Inducing ceftriaxone-deficiency in hospitals: practical stewardship insights

2018 update! Just as relevant.

Upside – Ceftriaxone and cefotaxime (third generation cephalosporins-TGC) are amongst the most important agents for directed therapy of infections due to Gram negative organisms that are resistant to ampicillin or cephazolin (a first generation cephalosporin),  including Klebsiella pneumoniae .  They penetrate the CSF well, making them important agents for treatment of  meningitis due to Streptococcus pneumoniae and other susceptible pathogens.

Downside – third generation cephalosporins are  amongst the most misused and overused agents and as a result have strongly promoted the emergence and selection of resistant pathogens such as MRSA, VRE , extended-spectrum betalactamase (ESBL) producing coliforms, Enterobacter and related species (ampC cephalosporinase producers) and Clostridium difficile infection.

The bottom line- 

  • Hunter New England target is to maintain usage of third generation cephalosporins below 20 defined-daily doses per 1,000 patient-days
  • Implement guidelines that remove third generation cephalosporins from most empiric indications- see Australian Therapeutic Guidelines: Antibiotic for alternative choices – in particular, Hunter New England relies on IV benzylpenicillin or oral amoxycillin in its community-acquired pneumonia guideline
  • Avoid use of third generation cephalosporins for surgical prophylaxis
  • Reductions in hospital usage are demonstrated to reduce prevalence of ceftriaxone-resistant infections and C. difficile  (see Scottish reference below and graphic)
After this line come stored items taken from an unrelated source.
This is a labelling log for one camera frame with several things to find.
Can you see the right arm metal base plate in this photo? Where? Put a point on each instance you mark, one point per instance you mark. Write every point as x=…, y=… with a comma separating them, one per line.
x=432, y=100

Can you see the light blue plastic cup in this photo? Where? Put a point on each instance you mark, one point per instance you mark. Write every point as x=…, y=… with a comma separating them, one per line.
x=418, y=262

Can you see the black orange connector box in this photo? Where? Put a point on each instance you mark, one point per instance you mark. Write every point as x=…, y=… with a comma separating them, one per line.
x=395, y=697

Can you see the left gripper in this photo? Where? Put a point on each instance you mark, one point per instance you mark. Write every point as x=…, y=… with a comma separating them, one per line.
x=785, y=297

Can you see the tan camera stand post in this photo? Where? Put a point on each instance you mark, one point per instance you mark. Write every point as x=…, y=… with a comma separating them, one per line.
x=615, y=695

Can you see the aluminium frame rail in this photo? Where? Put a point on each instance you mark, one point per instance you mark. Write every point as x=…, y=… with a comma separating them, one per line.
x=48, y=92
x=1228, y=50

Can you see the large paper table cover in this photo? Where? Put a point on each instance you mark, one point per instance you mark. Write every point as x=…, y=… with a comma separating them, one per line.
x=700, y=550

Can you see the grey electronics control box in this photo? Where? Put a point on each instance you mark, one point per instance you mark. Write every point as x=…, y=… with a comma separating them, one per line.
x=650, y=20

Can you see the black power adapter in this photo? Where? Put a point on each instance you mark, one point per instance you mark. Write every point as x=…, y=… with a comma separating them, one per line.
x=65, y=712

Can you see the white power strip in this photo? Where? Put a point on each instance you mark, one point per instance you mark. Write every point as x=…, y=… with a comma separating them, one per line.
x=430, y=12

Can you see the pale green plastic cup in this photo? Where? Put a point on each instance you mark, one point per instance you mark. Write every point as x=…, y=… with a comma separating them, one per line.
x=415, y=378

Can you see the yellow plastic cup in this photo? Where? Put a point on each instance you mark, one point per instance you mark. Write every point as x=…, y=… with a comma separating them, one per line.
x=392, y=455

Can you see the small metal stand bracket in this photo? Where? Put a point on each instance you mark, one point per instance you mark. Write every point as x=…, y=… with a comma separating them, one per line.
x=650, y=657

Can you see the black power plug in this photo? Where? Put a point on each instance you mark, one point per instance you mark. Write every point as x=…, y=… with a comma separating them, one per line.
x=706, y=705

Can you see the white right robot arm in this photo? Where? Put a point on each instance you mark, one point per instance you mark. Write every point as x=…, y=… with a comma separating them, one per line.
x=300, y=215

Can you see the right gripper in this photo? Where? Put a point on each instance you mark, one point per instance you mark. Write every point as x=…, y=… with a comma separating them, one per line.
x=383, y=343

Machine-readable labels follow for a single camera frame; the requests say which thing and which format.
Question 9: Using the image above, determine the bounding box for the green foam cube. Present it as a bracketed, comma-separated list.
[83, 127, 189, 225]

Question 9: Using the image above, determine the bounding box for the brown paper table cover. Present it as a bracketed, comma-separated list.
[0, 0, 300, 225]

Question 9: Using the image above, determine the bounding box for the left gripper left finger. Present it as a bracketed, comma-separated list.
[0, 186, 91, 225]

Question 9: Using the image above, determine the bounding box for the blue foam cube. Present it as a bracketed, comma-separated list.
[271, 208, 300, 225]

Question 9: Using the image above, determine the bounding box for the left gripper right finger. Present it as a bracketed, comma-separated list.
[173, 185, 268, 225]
Potential interventions to reduce use in hospital settings – 

  • Establish a program to minimise duration of parenteral TGC therapy and promote correct oral switch options
  • Establish local antibiotic guidelines that restrict indications for empiric use of TGC and specify agreed directed use indications
  • Establish correct laboratory antimicrobial susceptibility testing and reporting practice. Consider routine report comment to advise clinicians of the local restrictions that are in place.
  • Monitor TGC prescriptions actively and provide feedback to prescribers where the prescription does not meet established criteria for use
  • Perform drug usage evaluation studies to assess management of patients with defined clinical syndromes such as pneumonia. Assess compliance of therapy and feedback results to prescribers
  • Monitor susceptibility patterns and feed these results back to prescribers

Clinical Situations where third generation cephalosporins are used but not always required –

  • Pneumonia and respiratory tract infection;
    • Considerable data demonstrate effective lung penetration of aminoglycosides into the alveolar line fluid making them effective empiric agents in situations where Gram negative pneumonia may be possible/probable.  
    • Presence of pneumococcal pneumonia due to S. pneumoniae with a raised penicillin MIC (reduced susceptibility) is not a justification for TGC use- benzylpenicillin remains effective at MICs <=4 mg/L (dose increases may be prudent).  
    • Benzylpenicillin and amoxycillin retain activity against betalactamase negative Haemophilus influenzae. Gentamicin is also active.
  • Urinary tract infection; Avoid the use of TGC as first line empiric treatment unless there are contraindications to gentamicin. Use ampicillin + gentamicin as per Australian Therapeutic Guidelines: Antibiotic, with maximum of three daily doses of gentamicin (most usually gentamicin is ceased after one dose). Therapy can then usually be directed on the basis of urine or blood results- to cephazolin, trimethoprim or ampicillin/amoxycillin for susceptible isolates.
  • Biliary tract sepsis/cholecystitis; biliary penetration of antibiotics is not the issue- no antibiotic penetrates an obstructed biliary tract for at least 1 day following relief of obstruction. The most important issues are a) relief of biliary obstruction and b) treatment of bacteraemia. Ampicillin and gentamicin represent a proven empiric combination with adequate spectrum (see Australian Therapeutic Guidelines: Antibiotic).
  • Meningococcal sepsis and meningitis; when infection proven, always switch the non-allergic patient to benzylpenicillin and limit duration of treatment to 3-5 days total.

References

  1. Recent Scottish stories – sustained changes to the 4C antibiotic use in hospitals and community lead to significant reductions in MRSA and C. difficile infections.
    • MRSA – Lancet Infect Dis 2015; 15: 1438–49  + editorial
    • C. difficile – Lancet Infect Dis 2017; 17: 194–206 + editorial
  2. Collins, T, Gerding DN.  Aminoglycosides versus Betalactams in Gram negative pneumonia.  Seminars in Respiratory Tract Infections 1991:6:136-146.
  3. Craig,W. Andes,D.  Aminoglycosides are useful for severe respiratory tract infections. Seminars in Respiratory Tract Infections 1997:12:271-77.